Another format with buzz, this time out of Israel, is The Extra Mile. Produced by Studio Glam, which was founded by former Keshet Channel 2 Head of Entertainment and Reality Ami Glam and his wife Ilan, the competition reunites 10 divorced couples in a bid to win a big cash prize. The twist: they’re not in it for themselves, the money is to be put aside in a trust fund for their kids, and the ex-couples have to put aside their differences to work together. It will debut in about a month on Israel’s Channel 10. Core Media is also working on a new U.S. format inspired by a news article from China about a dance school where single people were able to find romantic pairings. Dance Your Heart Out will be based at a dance camp for the unlucky in love who will mix and mingle and take part in a dance competition. But it’s “not an elimination show.
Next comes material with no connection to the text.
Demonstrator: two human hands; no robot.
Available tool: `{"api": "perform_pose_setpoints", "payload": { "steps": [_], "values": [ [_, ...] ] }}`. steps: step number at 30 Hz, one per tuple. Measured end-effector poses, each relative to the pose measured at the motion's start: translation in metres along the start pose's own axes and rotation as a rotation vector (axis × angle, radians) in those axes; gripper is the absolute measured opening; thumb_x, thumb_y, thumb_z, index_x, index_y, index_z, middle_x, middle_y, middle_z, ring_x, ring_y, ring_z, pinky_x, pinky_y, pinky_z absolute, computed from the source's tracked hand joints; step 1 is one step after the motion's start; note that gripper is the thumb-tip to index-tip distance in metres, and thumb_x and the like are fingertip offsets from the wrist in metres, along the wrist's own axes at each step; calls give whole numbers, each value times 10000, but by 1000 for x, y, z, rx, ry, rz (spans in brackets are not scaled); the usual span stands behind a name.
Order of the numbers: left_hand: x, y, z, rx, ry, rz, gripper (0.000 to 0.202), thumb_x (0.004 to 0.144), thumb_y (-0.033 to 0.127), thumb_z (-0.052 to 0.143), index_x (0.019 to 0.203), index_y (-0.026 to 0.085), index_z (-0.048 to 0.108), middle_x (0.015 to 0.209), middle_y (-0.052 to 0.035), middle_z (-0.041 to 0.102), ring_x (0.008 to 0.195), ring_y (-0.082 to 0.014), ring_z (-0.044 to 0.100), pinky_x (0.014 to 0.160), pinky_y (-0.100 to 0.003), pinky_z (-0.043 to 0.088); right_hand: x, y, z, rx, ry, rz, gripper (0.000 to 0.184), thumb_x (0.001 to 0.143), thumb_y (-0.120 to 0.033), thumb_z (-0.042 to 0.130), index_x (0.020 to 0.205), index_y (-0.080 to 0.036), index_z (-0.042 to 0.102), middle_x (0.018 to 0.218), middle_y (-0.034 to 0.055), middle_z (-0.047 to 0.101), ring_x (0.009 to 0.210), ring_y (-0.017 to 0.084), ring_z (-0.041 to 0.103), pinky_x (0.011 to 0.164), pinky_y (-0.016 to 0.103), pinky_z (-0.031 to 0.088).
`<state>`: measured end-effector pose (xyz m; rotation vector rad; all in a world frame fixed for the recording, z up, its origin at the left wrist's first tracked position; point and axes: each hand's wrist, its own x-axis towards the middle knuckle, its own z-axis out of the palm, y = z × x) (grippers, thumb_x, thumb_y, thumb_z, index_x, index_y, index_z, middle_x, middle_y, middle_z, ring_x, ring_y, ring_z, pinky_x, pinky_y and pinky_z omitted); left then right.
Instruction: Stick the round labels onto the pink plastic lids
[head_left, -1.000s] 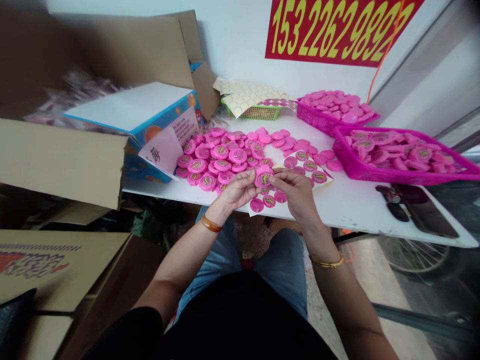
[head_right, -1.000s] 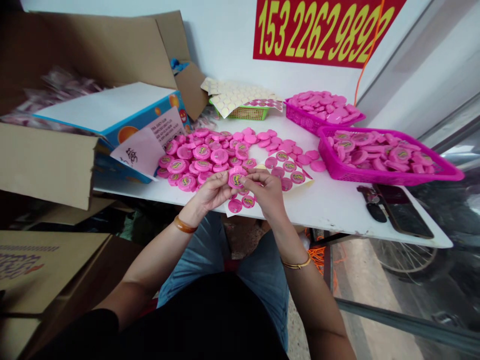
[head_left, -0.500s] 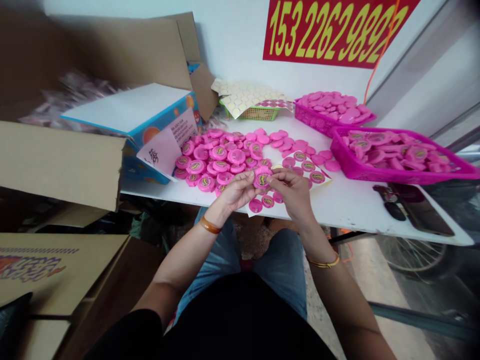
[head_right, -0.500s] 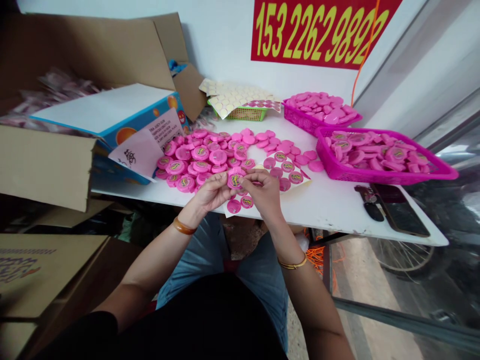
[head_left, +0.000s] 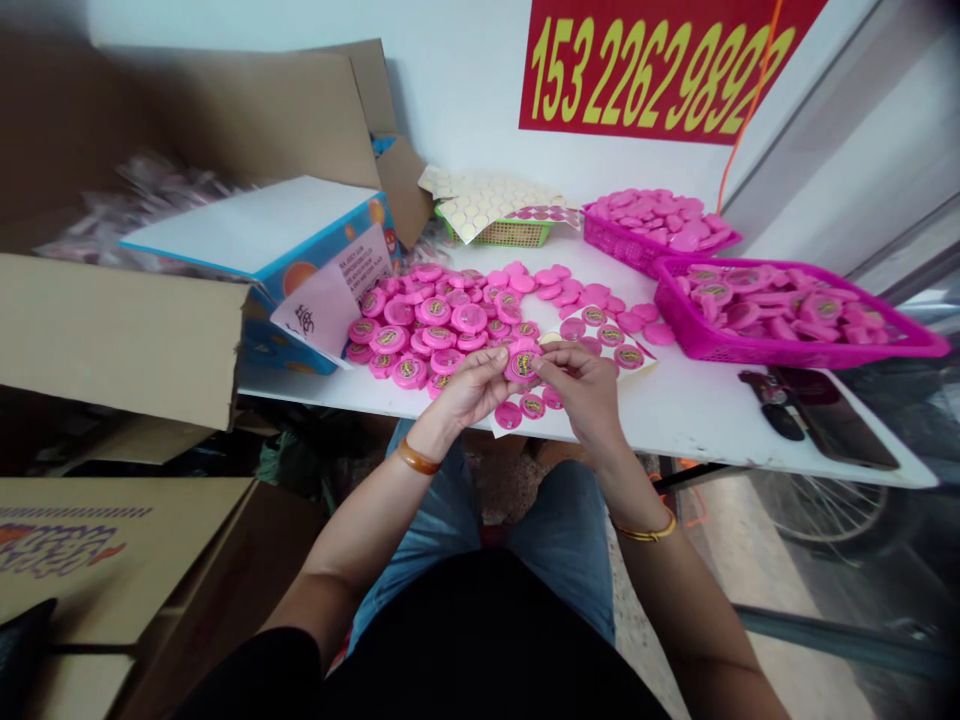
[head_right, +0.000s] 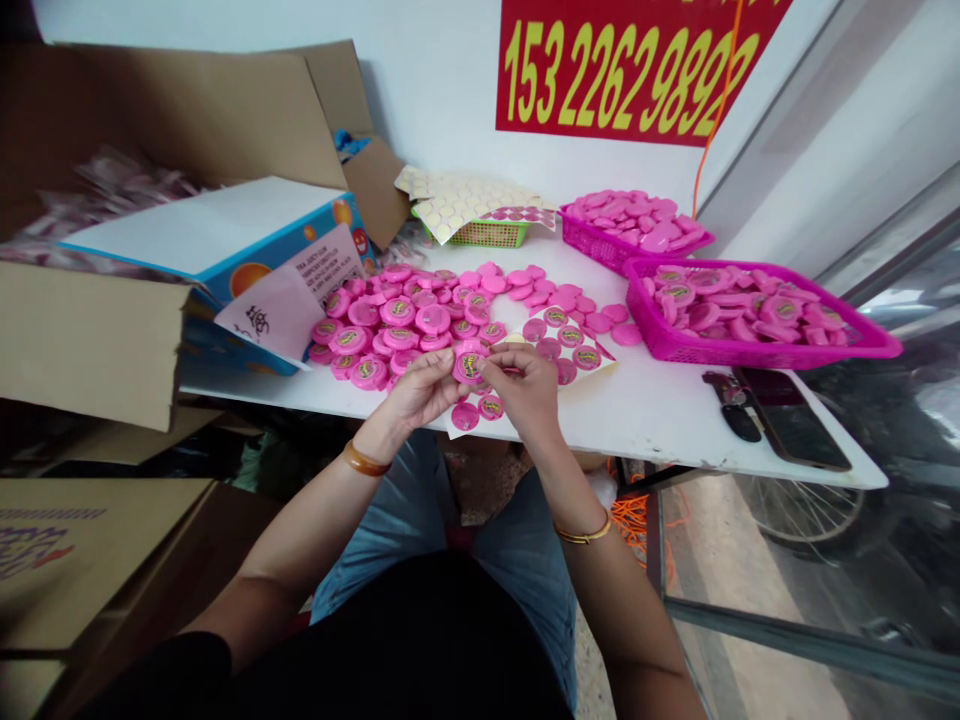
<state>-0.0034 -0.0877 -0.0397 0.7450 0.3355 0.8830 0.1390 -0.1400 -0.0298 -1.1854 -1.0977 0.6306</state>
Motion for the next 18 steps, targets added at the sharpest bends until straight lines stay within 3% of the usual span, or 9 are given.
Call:
{"api": "perform_pose_setpoints", "payload": {
  "steps": [18],
  "values": [
    [2,0,1,-44,-50,10,80,787,136,677,720,103,645,703,-41,690,696,-124,673,810,-307,569,1,1,0,-65,39,-84,36,682,-224,716,691,-189,722,891,42,667,853,166,645,667,276,536]
  ]
}}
The point is to find love, and dancing is going to help couples get there,” says O’Connell.
Across all of these types of programming, an executive says, “There is a desire and need for social experiments and Utopia will have given confidence (to broadcasters) to give commissions.”
Other hot non-scripted formats include Keshet International’s Boom!, which made its first sale today to France’s TF1; and entrepreneur-focused Elevator Pitch, also from Keshet. Then there’s The Big Picture from Israel’s A Capella; and stranded sports celebs challenge Dropped from Zodiak Rights, among many others.
In scripted programming, the Mip and Mipcom markets have increasingly become a place to trot out high-profile English-language series. This go-round is no different with Red Arrow bringing the talent behind Amazon Studios crime series Bosch to town for a press conference; Starz Worldwide Distribution screening its Curtis “50 Cent” Jackson drama Power; BBC Worldwide enlisting Maggie Gyllenhaal to help promote seven-part drama An Honourable Woman; Atlantique Productions screening footage of the Frank Spotnitz-run second season of TNT pick-up Transporter The Series; and Amy Poehler and the stars and creators of Comedy Central‘s Broad City sitting down for a panel (which I am moderating) to discuss the web-to-TV transfer.
It’s not often we see comedies get a boost in the market. O’Connell remarks, “Drama has been so hot the last couple of years, but there hasn’t been a ton of comedy.” Core is partnered with Noreen Halpern in Halfire-CORE Entertainment, which is co-producing comedy Working The Engels with NBC and Canada’s Shaw Media for air in July. The show will debut the same night as Welcome To Sweden, the fish-out-of-water comedy created by Greg Poehler, which he is exec producing with sister Amy. Entertainment One is handling international on the series. It was just given a second season order by Sweden’s TV4.